WORK INSTRUCTION - A line belongs in the answer only if it contains the word "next"; copy every such line from the listing below.

--- GIVEN INFORMATION Enclosed Below ---

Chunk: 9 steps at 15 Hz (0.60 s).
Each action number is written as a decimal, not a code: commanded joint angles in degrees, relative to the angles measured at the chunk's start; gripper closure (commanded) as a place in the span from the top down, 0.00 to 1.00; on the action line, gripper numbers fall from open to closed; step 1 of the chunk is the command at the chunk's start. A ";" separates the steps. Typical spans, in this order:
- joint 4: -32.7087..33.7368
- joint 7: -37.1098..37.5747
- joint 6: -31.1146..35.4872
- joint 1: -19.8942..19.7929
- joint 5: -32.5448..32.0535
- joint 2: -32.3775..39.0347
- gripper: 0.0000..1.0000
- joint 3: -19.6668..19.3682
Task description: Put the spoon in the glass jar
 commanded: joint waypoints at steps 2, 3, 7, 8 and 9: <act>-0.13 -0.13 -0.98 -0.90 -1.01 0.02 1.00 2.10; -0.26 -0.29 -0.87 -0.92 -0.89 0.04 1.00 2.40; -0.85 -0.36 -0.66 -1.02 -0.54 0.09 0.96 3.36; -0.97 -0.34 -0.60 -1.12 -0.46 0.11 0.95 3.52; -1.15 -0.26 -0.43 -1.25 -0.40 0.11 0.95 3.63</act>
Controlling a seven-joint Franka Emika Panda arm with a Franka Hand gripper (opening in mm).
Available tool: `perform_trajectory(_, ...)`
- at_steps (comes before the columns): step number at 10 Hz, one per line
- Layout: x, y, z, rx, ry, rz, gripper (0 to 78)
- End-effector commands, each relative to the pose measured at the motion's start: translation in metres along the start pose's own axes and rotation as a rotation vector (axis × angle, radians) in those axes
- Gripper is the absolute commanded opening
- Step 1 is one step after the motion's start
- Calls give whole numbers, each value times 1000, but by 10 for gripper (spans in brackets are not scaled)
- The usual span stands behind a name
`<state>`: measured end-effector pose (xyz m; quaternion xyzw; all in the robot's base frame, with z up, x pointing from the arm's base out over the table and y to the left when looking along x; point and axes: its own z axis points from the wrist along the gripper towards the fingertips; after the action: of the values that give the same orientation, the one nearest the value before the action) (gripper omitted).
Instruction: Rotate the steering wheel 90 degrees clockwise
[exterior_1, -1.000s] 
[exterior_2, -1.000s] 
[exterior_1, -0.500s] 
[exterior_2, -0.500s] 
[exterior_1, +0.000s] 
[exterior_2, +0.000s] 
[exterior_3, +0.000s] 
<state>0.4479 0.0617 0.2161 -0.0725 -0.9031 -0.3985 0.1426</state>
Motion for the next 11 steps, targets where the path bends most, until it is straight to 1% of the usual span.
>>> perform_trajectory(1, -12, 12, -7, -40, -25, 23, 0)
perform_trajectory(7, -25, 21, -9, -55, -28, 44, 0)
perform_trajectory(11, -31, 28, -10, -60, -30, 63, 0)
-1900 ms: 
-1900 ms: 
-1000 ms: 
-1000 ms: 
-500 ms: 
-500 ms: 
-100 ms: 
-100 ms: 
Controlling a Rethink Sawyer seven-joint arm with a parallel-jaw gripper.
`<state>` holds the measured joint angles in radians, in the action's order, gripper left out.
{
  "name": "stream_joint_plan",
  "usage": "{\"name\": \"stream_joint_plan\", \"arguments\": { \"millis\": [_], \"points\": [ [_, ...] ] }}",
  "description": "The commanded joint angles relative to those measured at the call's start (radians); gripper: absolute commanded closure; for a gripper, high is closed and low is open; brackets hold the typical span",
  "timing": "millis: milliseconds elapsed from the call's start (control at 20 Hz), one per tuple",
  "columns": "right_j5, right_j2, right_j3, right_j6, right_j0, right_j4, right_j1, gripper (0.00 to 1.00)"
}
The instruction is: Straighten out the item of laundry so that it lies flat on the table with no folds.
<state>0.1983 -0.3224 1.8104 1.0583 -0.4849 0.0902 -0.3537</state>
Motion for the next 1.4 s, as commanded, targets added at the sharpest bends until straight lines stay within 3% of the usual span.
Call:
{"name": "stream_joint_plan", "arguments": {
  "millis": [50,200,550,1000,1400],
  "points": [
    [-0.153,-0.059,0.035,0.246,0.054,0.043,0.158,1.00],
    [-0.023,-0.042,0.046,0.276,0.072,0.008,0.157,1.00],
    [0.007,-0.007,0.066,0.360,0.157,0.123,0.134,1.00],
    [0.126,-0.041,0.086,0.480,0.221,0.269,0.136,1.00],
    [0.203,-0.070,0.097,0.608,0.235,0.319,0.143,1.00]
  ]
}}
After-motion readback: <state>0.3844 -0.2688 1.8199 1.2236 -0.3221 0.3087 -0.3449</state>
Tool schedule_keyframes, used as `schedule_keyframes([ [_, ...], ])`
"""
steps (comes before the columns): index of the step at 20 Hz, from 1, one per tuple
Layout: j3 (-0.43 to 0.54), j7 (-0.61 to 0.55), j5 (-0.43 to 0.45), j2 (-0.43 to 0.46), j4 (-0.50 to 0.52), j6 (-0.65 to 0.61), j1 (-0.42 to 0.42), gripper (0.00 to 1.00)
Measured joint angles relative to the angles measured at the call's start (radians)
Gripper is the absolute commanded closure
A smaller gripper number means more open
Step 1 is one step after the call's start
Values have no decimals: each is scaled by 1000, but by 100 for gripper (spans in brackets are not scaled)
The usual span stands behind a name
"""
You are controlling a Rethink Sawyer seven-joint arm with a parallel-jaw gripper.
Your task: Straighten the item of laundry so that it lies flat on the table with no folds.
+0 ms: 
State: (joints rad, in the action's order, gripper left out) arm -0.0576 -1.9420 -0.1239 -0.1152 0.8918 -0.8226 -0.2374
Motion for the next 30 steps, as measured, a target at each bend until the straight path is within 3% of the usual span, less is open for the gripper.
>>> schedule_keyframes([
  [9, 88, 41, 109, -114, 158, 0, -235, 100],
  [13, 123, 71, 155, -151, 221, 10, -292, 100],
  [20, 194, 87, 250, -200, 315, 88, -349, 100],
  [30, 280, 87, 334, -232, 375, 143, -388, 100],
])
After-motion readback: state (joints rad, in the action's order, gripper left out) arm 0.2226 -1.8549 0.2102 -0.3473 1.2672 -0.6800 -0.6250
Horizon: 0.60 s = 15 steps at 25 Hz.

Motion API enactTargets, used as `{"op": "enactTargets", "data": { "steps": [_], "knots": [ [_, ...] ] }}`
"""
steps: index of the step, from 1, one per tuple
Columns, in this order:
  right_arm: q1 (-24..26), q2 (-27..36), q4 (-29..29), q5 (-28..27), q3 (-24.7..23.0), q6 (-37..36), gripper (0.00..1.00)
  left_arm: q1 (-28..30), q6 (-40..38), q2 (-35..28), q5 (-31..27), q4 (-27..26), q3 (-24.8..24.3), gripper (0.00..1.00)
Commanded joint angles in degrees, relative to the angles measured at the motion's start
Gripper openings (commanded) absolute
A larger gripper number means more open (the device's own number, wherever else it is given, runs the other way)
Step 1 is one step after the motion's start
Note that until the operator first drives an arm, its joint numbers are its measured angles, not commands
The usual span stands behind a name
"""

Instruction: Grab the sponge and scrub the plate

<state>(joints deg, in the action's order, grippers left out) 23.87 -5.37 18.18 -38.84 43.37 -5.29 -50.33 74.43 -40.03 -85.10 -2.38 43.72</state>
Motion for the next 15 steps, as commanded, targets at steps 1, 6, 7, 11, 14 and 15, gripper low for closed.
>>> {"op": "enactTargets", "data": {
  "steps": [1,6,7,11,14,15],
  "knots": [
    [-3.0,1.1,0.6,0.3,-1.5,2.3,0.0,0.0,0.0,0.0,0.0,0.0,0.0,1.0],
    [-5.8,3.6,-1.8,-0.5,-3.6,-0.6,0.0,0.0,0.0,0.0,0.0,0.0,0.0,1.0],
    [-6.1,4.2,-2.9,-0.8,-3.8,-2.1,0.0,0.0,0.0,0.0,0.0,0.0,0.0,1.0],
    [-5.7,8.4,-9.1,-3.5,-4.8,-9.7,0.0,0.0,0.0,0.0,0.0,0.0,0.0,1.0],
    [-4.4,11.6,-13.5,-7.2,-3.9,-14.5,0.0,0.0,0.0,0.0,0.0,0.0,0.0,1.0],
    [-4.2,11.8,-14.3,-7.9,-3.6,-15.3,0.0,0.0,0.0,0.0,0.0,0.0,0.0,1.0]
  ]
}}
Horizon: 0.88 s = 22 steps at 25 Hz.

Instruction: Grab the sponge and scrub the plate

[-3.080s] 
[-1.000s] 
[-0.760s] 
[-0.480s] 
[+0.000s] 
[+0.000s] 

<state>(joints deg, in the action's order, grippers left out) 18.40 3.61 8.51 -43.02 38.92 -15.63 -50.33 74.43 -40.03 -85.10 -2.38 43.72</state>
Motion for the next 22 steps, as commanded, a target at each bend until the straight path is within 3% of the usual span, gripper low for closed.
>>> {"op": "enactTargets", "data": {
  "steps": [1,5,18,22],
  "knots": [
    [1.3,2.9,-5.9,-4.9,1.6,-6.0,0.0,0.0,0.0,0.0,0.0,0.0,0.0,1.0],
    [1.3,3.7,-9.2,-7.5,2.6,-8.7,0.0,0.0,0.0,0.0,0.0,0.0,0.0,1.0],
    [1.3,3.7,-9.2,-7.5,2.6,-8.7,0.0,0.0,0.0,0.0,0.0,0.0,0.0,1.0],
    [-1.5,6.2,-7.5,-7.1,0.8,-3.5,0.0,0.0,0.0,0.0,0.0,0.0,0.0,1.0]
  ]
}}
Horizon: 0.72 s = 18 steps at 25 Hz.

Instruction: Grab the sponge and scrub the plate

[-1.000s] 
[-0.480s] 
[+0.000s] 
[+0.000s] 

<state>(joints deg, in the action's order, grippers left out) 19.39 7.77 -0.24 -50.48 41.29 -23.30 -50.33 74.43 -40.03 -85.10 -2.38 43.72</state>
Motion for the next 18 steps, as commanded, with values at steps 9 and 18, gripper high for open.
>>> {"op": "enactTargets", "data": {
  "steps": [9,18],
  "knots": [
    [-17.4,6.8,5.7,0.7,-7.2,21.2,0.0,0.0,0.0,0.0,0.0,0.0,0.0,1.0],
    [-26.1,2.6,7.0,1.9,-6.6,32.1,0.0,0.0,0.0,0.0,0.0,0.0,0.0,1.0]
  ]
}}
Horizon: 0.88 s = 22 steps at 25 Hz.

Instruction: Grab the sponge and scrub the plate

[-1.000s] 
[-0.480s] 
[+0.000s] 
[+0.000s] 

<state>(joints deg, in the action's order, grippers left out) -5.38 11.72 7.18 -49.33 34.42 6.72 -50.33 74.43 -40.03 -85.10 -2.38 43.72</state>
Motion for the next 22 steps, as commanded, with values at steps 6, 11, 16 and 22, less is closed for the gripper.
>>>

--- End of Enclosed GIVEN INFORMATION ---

OUTPUT FOR THIS EXERCISE -
Motion for the next 11 steps, targets where the path bends most, until it is straight to 1% of the usual span.
Motion for the next 1.4 s, as commanded, targets added at the sharpest bends until straight lines stay within 3% of the usual span.
Motion for the next 30 steps, as measured, a target at each bend until the straight path is within 3% of the usual span, less is open for the gripper.
Motion for the next 15 steps, as commanded, targets at steps 1, 6, 7, 11, 14 and 15, gripper low for closed.
Motion for the next 22 steps, as commanded, a target at each bend until the straight path is within 3% of the usual span, gripper low for closed.
Motion for the next 18 steps, as commanded, with values at steps 9 and 18, gripper high for open.
Motion for the next 22 steps, as commanded, with values at steps 6, 11, 16 and 22, less is closed for the gripper.

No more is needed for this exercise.